# [INSTRUCTIONS TO FOLLOW]
All lines from the top of the records below through the line holding "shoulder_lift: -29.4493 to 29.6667", and only those, should be printed exactly, minus the pictures.

(LISTED ENTRIES)

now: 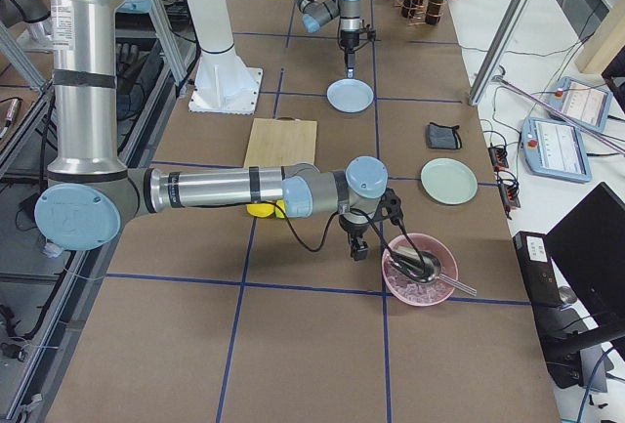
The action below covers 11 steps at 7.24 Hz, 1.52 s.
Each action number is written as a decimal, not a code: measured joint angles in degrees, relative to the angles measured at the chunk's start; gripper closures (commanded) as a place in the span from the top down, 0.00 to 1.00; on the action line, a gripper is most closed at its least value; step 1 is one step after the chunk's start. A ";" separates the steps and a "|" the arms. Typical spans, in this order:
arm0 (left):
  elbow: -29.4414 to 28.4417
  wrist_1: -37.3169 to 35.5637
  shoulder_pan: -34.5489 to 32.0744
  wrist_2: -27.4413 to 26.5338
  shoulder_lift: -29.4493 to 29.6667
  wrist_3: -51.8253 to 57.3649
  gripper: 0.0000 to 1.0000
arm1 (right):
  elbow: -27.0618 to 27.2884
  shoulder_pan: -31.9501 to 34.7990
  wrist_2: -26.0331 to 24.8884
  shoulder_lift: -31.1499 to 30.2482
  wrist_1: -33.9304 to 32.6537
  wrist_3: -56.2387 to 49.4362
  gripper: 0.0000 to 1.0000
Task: Pick orange to plate
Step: 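Hold the plate with the left gripper while the right gripper reaches toward the orange, then lower the right gripper around the orange and close on it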
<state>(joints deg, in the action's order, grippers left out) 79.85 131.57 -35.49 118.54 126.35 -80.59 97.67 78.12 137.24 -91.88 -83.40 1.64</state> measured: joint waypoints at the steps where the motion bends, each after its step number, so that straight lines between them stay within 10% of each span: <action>1: 2.37 -0.03 -0.22 0.02 -2.12 -0.04 0.98 | 1.58 -3.39 -1.28 0.31 4.32 8.76 1.00; 4: 6.43 -0.19 -0.53 0.10 -5.94 -0.09 0.98 | 2.77 -17.72 -11.72 1.79 22.94 38.35 1.00; 11: 7.18 -0.44 -0.47 0.02 -6.25 -0.09 0.98 | 1.19 -29.95 -25.44 7.79 26.05 52.28 1.00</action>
<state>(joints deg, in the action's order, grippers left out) 87.03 131.14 -35.96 118.56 120.09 -80.68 98.86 48.17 111.80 -84.09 -57.36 53.92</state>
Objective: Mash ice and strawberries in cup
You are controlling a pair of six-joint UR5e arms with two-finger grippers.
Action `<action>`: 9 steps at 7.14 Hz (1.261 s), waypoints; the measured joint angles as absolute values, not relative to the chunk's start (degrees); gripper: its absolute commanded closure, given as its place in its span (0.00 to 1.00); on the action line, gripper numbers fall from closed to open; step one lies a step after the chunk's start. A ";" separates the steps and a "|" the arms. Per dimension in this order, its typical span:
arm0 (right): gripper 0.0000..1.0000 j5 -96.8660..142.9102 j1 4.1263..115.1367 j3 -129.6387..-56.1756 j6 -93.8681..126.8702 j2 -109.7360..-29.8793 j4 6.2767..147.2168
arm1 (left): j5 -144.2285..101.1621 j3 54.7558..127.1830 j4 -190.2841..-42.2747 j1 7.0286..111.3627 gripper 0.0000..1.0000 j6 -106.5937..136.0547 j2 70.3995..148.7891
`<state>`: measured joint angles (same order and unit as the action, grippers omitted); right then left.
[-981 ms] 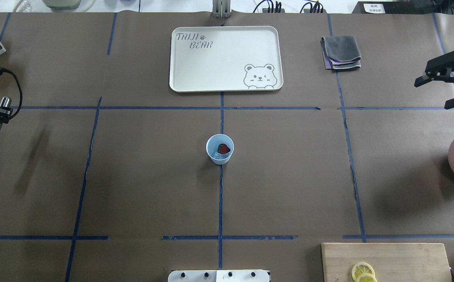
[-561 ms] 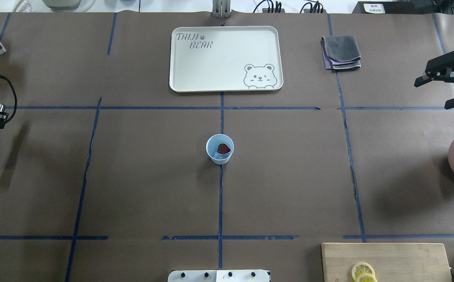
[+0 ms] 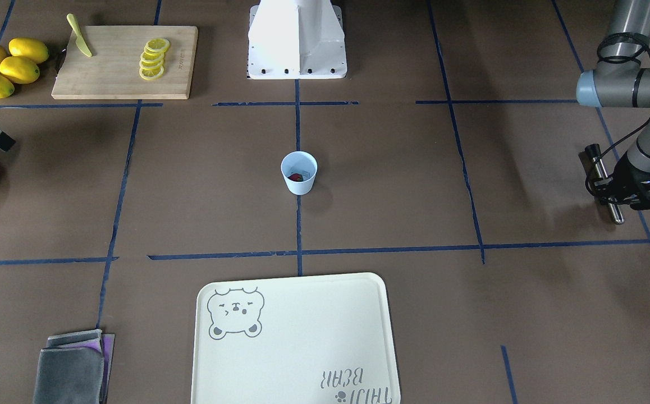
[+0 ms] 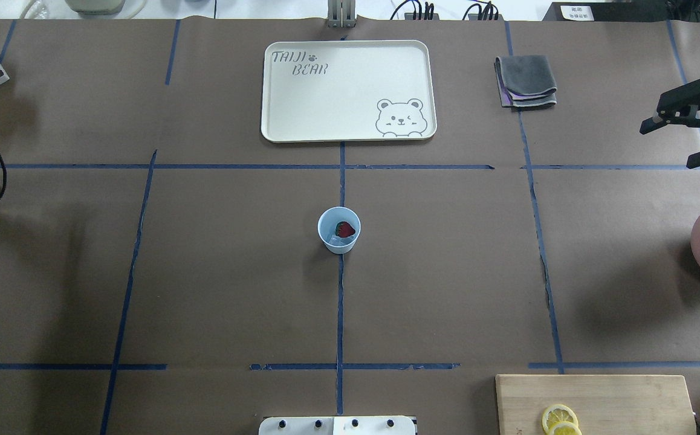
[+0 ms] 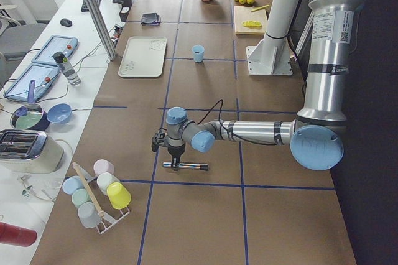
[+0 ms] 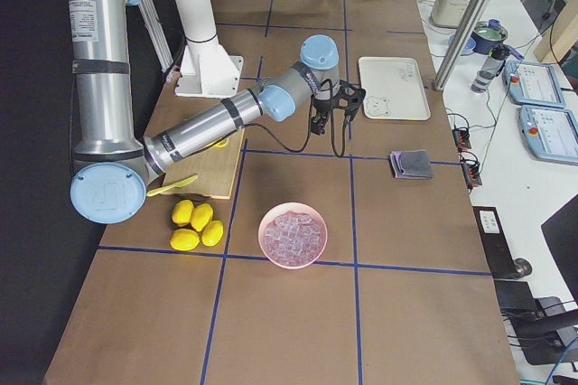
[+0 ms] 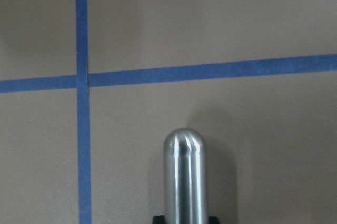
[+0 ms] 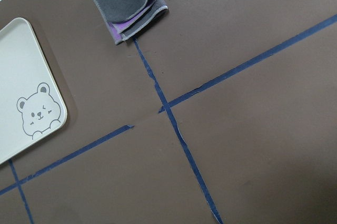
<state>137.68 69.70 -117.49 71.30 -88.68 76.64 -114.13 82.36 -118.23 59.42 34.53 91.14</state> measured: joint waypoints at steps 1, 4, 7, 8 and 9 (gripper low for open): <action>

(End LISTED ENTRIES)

# [TASK RESULT]
now: 
The action below covers 11 steps at 7.24 Hz, 1.52 s.
Each action number is written as a decimal, not a code: measured joint angles in degrees, relative to the angles measured at the chunk's start; gripper closures (commanded) as a place in the span from the top down, 0.00 to 1.00; on the action line, a gripper is most closed at its least value; step 1 is one step after the chunk's start. A ";" separates the steps and a "|" the arms. Typical spans, in this order:
arm0 (left):
  elbow: -29.4414 to 28.4417
  wrist_1: -37.3169 to 35.5637
  shoulder_pan: -34.5489 to 32.0744
  wrist_2: -27.4413 to 26.5338
  shoulder_lift: -29.4493 to 29.6667

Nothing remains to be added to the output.